Voyant que je suis perdu, Alice me fait signe de l’aider à saisir de nouveau la souris et écrit :
« COMPUTER »
— Ordinateur ?
Un coup. Alice me regarde avec attention, elle a l’air d'attendre que les rouages de mon cerveau fatigué fassent le lien, trouvent le chemin…
Et là je percute. Le seul endroit où je fréquente des Audi, c’est dans les jeux vidéo. D’ailleurs je prends toujours la même dans Gran Turismo…
— C’était dans un jeu vidéo ?
Un coup. Alice commence à s’agiter sur son lit d’hôpital et même si je ne vois toujours pas où elle veut en venir, je sens que tout doucement, les pièces du puzzle commencent à s’assembler.
— Tu m’as vu avoir un accident avec une Audi TT grise quand je jouais sur l’ordinateur ?
Un coup. Ça se précise… C'était quand la dernière fois que j’ai joué à ce jeu ? J’ai un doute, mais je crois que… Non, il faut que je vérifie. Il suffit de regarder ma dernière connexion sur Steam. Oui, c'est ça. Le 26 septembre, peu après 22h.

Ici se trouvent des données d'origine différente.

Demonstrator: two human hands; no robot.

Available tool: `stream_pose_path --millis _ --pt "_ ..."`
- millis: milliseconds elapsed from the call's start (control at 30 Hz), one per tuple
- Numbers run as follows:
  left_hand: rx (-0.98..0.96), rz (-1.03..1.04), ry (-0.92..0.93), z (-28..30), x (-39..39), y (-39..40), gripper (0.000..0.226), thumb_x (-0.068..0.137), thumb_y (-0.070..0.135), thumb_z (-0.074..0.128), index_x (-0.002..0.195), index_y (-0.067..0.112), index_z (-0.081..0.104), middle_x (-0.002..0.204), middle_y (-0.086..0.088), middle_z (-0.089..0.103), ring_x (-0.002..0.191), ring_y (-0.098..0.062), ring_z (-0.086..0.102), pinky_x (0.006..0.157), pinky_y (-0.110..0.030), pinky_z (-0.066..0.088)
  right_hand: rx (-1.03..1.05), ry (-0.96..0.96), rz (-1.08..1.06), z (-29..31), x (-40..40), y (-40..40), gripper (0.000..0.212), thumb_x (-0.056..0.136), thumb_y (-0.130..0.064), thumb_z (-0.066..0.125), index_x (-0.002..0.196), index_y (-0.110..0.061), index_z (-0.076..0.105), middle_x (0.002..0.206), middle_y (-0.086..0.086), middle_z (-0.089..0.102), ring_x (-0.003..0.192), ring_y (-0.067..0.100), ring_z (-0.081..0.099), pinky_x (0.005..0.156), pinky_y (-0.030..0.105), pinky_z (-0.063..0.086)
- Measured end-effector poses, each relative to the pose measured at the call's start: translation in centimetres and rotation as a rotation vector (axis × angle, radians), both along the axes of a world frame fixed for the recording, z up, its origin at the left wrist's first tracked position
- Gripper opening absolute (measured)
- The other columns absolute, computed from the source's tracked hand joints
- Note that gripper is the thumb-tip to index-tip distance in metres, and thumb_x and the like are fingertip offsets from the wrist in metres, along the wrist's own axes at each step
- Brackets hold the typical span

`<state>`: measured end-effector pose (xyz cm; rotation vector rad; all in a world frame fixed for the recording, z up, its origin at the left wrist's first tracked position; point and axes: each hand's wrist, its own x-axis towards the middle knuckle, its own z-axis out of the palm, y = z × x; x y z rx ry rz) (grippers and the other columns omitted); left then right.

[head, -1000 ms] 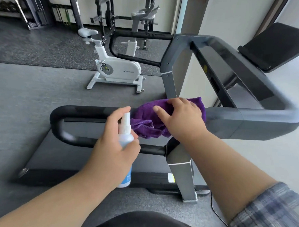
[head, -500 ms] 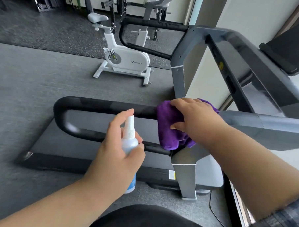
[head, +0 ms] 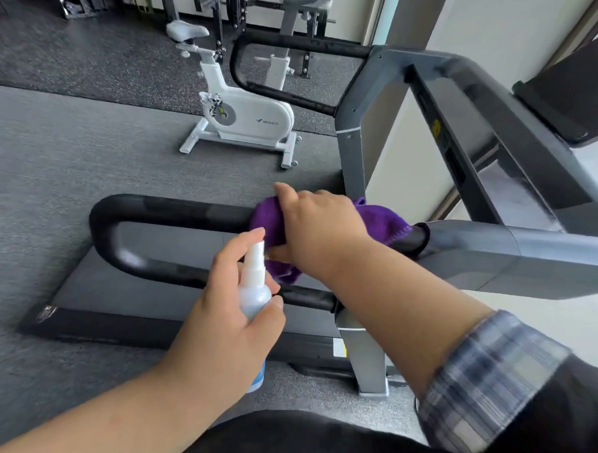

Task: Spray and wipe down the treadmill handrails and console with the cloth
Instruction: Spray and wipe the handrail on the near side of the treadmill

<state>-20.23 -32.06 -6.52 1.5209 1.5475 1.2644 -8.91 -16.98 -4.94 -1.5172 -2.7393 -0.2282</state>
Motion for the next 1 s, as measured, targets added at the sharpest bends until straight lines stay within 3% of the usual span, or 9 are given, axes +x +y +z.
stream_pose_path --millis 100,233,367,467,567,700,800,900,1000 --pt "-0.013 0.009 0.011 -0.2 0.5 0.6 0.080 0.084 0.002 0.064 0.116 0.068 0.034 0.095 0.015 0.063 0.087 -0.010 0.061 0.072 -0.014 0.046 -0.047 0.024 -0.025 0.3 1.2 0.1 0.074 0.071 -0.082 0.057 0.114 -0.022 0.051 0.105 0.000 0.064 0.096 0.028 0.060 0.071 0.037 0.038" --pt "-0.039 0.039 0.033 -0.1 -0.1 1.1 0.082 0.085 0.003 0.064 0.115 0.072 0.031 0.096 0.014 0.064 0.089 -0.012 0.060 0.076 -0.029 0.047 -0.103 0.021 -0.104 0.7 6.4 0.3 0.074 0.073 -0.082 0.057 0.131 -0.036 0.048 0.118 -0.004 0.061 0.110 0.028 0.058 0.093 0.046 0.042" --pt "-0.056 0.112 0.032 0.0 -1.1 1.4 0.083 0.085 0.003 0.063 0.113 0.074 0.031 0.096 0.013 0.063 0.085 -0.014 0.061 0.076 -0.033 0.049 -0.047 -0.046 -0.121 0.4 8.5 -0.3 0.088 0.074 -0.085 0.049 0.147 -0.042 0.027 0.137 -0.004 0.053 0.129 0.031 0.048 0.111 0.061 0.027" --pt "-0.054 0.173 0.012 -0.5 -1.6 1.9 0.082 0.086 0.004 0.062 0.115 0.074 0.031 0.096 0.015 0.062 0.081 -0.020 0.064 0.081 -0.044 0.054 0.021 -0.093 -0.126 0.1 6.9 -0.7 0.103 0.068 -0.098 0.024 0.142 -0.027 0.038 0.121 0.000 0.061 0.108 0.029 0.059 0.092 0.048 0.046" --pt "-0.009 0.206 0.008 -0.9 -2.2 2.3 0.083 0.085 0.004 0.062 0.119 0.072 0.029 0.098 0.015 0.060 0.082 -0.020 0.064 0.079 -0.030 0.053 0.066 -0.101 -0.105 0.1 5.3 -0.5 0.107 0.068 -0.100 0.007 0.126 -0.021 0.050 0.098 -0.001 0.063 0.086 0.025 0.061 0.073 0.039 0.049" --pt "0.009 0.277 0.009 -1.8 -2.9 2.2 0.080 0.083 0.013 0.064 0.123 0.071 0.026 0.101 0.016 0.059 0.096 -0.010 0.059 0.078 -0.007 0.043 0.103 -0.089 -0.012 -0.6 2.3 0.0 0.090 0.076 -0.092 0.026 0.123 -0.019 0.052 0.093 0.000 0.064 0.082 0.026 0.063 0.065 0.037 0.046" --pt "-0.021 0.307 0.007 -2.6 -3.3 1.7 0.077 0.079 0.022 0.060 0.120 0.076 0.023 0.103 0.019 0.057 0.099 -0.008 0.058 0.082 -0.008 0.042 0.098 -0.105 0.044 -1.0 0.4 -0.1 0.087 0.077 -0.080 0.047 0.132 -0.013 0.050 0.098 0.004 0.065 0.083 0.029 0.064 0.064 0.037 0.046" --pt "-0.042 0.270 -0.007 -3.3 -4.4 1.5 0.074 0.080 0.025 0.059 0.122 0.074 0.023 0.103 0.016 0.057 0.094 -0.011 0.060 0.082 -0.022 0.048 0.106 -0.123 0.065 -1.3 -1.3 -0.3 0.089 0.074 -0.068 0.065 0.137 -0.007 0.050 0.103 0.008 0.066 0.083 0.032 0.064 0.063 0.037 0.046" --pt "-0.008 0.257 0.016 -3.2 -6.8 1.4 0.076 0.081 0.022 0.060 0.122 0.074 0.023 0.102 0.017 0.057 0.096 -0.013 0.060 0.081 -0.015 0.045 0.126 -0.101 0.092 -1.5 -4.0 -0.7 0.092 0.073 -0.063 0.071 0.140 -0.004 0.048 0.107 0.011 0.065 0.084 0.034 0.063 0.064 0.039 0.047"
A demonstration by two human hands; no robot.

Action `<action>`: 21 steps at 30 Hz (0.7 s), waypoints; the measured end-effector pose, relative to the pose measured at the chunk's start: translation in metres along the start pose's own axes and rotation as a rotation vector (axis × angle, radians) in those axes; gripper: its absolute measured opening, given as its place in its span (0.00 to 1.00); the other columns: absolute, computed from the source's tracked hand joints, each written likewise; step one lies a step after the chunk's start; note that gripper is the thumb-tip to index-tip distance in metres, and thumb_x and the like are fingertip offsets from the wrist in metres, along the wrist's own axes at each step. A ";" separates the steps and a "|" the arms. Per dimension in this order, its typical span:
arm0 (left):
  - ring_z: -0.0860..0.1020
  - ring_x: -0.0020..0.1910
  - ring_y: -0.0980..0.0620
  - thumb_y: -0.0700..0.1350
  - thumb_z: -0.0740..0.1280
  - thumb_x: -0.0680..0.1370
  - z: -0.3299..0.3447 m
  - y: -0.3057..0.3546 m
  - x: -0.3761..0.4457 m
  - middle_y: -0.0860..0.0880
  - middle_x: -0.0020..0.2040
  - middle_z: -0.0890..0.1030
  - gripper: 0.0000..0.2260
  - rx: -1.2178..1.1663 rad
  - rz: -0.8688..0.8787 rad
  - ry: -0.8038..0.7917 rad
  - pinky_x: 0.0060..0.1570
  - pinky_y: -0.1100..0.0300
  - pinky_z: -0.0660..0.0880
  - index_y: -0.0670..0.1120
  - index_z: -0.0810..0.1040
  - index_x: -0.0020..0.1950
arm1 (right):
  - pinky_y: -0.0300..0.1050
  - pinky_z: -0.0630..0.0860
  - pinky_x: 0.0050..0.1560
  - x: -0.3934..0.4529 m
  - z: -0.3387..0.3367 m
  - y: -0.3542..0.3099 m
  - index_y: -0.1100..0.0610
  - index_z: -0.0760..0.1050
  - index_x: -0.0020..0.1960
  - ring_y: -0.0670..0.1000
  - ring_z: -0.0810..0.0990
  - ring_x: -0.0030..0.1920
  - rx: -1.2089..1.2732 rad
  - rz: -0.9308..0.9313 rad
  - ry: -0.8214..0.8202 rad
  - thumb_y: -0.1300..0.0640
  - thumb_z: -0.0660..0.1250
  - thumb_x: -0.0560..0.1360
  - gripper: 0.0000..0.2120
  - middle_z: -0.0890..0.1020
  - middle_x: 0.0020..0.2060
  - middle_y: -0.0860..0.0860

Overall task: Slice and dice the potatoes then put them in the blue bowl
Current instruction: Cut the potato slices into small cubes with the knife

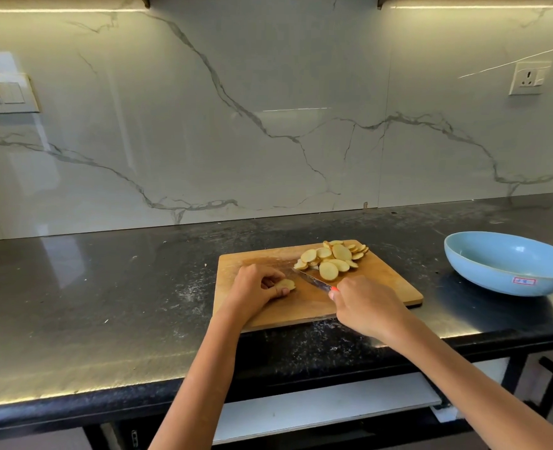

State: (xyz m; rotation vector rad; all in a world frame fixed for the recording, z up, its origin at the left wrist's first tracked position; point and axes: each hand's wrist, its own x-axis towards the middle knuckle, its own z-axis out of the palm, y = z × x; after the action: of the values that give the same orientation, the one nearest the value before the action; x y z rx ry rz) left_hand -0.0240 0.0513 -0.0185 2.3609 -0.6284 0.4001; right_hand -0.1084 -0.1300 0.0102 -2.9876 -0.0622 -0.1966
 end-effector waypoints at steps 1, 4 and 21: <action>0.72 0.36 0.64 0.46 0.73 0.72 -0.001 0.000 0.000 0.55 0.44 0.79 0.13 -0.001 -0.001 0.000 0.37 0.78 0.68 0.45 0.82 0.55 | 0.39 0.62 0.28 -0.001 0.000 -0.001 0.56 0.69 0.42 0.45 0.68 0.30 0.004 -0.008 0.000 0.53 0.53 0.82 0.13 0.70 0.32 0.48; 0.73 0.37 0.65 0.46 0.72 0.72 -0.001 0.002 -0.001 0.56 0.44 0.78 0.12 -0.001 -0.006 0.000 0.38 0.79 0.68 0.46 0.82 0.55 | 0.39 0.62 0.28 -0.002 0.001 -0.006 0.55 0.65 0.36 0.46 0.68 0.30 0.009 -0.019 -0.020 0.54 0.53 0.82 0.16 0.70 0.31 0.48; 0.78 0.45 0.57 0.43 0.73 0.71 0.004 -0.001 -0.001 0.51 0.48 0.83 0.11 -0.018 -0.018 0.019 0.44 0.71 0.74 0.45 0.83 0.53 | 0.39 0.62 0.30 -0.015 0.010 -0.036 0.60 0.75 0.52 0.48 0.67 0.32 -0.019 -0.019 -0.020 0.62 0.55 0.78 0.10 0.67 0.31 0.50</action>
State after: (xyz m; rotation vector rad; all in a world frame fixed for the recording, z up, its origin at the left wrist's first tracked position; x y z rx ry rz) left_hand -0.0236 0.0502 -0.0222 2.3413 -0.5989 0.4071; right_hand -0.1234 -0.0938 0.0035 -3.0095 -0.0920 -0.1707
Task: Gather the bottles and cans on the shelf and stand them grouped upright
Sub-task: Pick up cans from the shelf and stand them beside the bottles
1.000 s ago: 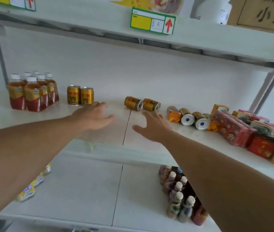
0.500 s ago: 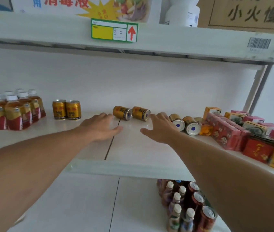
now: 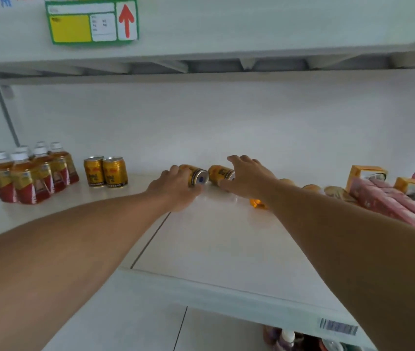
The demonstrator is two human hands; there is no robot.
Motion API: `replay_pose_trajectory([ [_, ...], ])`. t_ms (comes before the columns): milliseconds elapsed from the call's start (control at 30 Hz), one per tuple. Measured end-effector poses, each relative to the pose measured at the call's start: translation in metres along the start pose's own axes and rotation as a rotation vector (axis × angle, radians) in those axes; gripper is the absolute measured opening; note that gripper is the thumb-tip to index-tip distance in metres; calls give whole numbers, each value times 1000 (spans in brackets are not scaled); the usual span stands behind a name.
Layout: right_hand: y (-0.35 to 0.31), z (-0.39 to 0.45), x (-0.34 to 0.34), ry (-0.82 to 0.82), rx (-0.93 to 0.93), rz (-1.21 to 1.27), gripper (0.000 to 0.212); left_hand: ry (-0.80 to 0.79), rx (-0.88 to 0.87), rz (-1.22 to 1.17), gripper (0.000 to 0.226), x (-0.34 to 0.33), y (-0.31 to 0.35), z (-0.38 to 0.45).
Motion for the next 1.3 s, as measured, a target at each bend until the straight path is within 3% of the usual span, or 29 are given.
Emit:
replay_pose_trajectory([
  [133, 1, 7, -11, -26, -70, 80, 111, 21, 0, 4, 63, -5, 2, 28],
  [267, 7, 18, -19, 10, -61, 41, 87, -5, 7, -10, 56, -18, 2, 52],
  [633, 13, 65, -44, -4, -73, 32, 78, -65, 114, -83, 65, -47, 13, 92],
  [733, 7, 67, -62, -66, -108, 45, 70, -51, 73, -142, 41, -49, 6, 88],
  [800, 4, 68, -69, -76, -106, -3, 50, -28, 49, -170, 10, -47, -5, 86],
  [833, 2, 69, -69, -64, -90, -37, 40, -15, 46, -172, 7, -45, -11, 86],
  [933, -7, 71, -67, -27, -53, -100, 27, 7, 93, -166, 34, -39, -28, 84],
  [1067, -14, 70, -64, -122, -80, -175, 28, -132, 177, -82, 66, -31, -43, 83],
  [1200, -16, 66, -62, -200, -180, -136, 37, -208, 177, 41, 38, -15, -48, 79],
  [1300, -21, 59, -60, -241, -219, -123, 42, -293, 187, 114, 39, -4, -53, 73],
])
Point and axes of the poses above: each hand's wrist, its own z-axis towards the middle knuckle, its own x-axis out of the back of the hand, y = z × x, the point moved 4 cm from there along z, towards the middle knuckle, and after that the axes turned 14 degrees about y, right-handed, at the moved point
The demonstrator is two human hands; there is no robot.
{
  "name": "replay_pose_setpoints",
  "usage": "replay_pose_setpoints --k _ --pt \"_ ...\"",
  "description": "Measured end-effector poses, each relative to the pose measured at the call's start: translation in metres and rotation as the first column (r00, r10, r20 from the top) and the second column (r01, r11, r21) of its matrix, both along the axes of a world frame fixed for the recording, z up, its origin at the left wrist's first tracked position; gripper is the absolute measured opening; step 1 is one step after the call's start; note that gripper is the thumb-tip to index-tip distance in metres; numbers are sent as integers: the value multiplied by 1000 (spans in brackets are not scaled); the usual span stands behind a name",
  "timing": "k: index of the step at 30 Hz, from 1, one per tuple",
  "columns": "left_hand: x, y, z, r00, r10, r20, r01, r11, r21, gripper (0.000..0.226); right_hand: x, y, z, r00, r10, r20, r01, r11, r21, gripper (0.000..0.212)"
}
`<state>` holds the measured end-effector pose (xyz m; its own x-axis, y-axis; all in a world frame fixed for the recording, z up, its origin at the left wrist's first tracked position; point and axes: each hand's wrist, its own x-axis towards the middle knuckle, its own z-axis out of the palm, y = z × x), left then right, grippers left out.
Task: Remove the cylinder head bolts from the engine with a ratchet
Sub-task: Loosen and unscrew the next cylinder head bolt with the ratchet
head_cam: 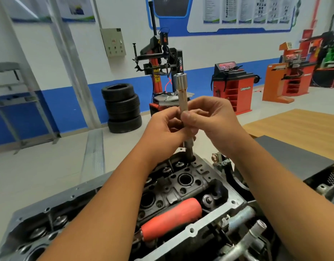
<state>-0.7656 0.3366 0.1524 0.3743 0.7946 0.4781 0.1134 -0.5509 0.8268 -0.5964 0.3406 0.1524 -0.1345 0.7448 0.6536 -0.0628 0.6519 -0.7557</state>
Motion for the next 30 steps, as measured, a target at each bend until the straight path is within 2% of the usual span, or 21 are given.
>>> replay_pose_setpoints --k 4,6,9,12,15,18,22,27,30 --pt "5 1 1 994 -107 16 108 991 -78 27 0 9 -13 990 -3 -142 2 1000 -9 8" --pt "6 3 2 987 -161 19 162 979 -126 30 1 8 -12 990 -3 -141 0 1000 -18 9" --pt "4 2 2 981 -193 -7 190 973 -132 30 5 1 -3 999 6 -45 -8 999 -43 19" --pt "2 3 2 994 -108 -24 106 991 -77 23 15 -2 23 990 -3 138 15 996 -86 33" --pt "-1 4 0 1000 -24 18 24 999 -39 21 12 -1 36 952 -85 295 96 995 -24 24" --pt "1 4 -3 998 -55 9 55 997 -50 19 6 0 23 972 -150 184 145 989 40 19" --pt "-2 4 3 988 -149 47 154 977 -150 31 3 13 18 994 31 103 -26 999 -45 14" --pt "-8 1 3 999 -17 45 18 999 -38 21 0 23 15 957 257 135 -249 966 -73 20" --pt "-8 -3 7 998 56 28 -56 998 20 32 -1 24 16 952 294 81 -289 955 -62 16"
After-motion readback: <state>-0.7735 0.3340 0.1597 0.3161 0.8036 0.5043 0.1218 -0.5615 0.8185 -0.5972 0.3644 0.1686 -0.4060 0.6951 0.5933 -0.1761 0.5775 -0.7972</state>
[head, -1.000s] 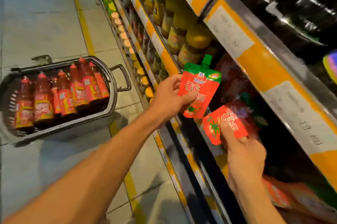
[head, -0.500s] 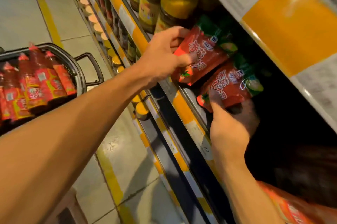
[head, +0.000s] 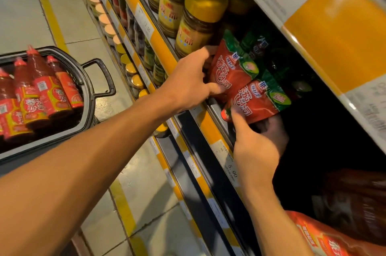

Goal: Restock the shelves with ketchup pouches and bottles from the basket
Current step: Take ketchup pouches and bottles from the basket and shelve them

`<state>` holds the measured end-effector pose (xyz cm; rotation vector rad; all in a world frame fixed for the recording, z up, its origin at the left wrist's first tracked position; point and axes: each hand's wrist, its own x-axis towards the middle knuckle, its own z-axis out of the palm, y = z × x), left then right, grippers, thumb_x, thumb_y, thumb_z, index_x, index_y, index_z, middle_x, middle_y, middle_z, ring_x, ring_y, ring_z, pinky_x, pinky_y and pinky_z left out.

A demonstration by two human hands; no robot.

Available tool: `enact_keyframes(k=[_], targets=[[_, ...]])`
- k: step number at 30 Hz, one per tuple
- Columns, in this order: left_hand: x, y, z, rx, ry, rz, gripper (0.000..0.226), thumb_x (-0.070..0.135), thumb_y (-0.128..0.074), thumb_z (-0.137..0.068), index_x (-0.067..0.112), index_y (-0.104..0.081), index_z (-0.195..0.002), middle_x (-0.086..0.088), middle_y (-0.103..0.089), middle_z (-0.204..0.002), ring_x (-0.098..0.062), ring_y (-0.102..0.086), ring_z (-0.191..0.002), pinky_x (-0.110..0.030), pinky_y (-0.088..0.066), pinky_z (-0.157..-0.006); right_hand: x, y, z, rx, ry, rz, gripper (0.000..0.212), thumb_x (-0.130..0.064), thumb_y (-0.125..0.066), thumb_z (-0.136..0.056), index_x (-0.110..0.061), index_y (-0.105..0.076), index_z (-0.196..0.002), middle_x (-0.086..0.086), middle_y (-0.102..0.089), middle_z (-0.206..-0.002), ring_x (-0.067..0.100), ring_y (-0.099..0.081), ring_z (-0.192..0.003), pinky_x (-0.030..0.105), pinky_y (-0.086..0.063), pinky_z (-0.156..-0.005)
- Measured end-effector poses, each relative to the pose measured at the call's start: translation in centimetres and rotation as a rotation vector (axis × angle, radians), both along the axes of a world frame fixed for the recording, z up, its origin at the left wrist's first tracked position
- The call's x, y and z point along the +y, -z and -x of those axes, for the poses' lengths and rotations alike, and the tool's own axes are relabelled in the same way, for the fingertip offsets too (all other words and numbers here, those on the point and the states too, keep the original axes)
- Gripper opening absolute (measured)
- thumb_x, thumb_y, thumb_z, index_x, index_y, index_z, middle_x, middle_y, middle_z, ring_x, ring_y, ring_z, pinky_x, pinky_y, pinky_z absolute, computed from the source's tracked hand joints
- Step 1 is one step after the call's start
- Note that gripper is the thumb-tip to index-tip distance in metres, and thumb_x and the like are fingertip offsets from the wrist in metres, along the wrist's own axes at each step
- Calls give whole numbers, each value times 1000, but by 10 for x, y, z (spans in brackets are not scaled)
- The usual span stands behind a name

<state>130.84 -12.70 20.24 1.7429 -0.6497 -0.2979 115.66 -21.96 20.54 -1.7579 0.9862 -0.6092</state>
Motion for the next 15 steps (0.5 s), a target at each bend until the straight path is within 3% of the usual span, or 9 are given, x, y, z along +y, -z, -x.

— Ce... c'était pendant ton accident ?
Un coup. Sans oser y croire, je demande :
— Tu m’as vu jouer pendant ton accident ?
Un coup. Les images me reviennent, l’attente, les mauvais pressentiments, l’angoisse et la peur.
— Mais, comment c'est possible ? Tu étais où ?
Alors, sans hésitation, le regard brillant et le visage crispé par l’effort, Alice lève lentement mais sûrement, son index vers le ciel.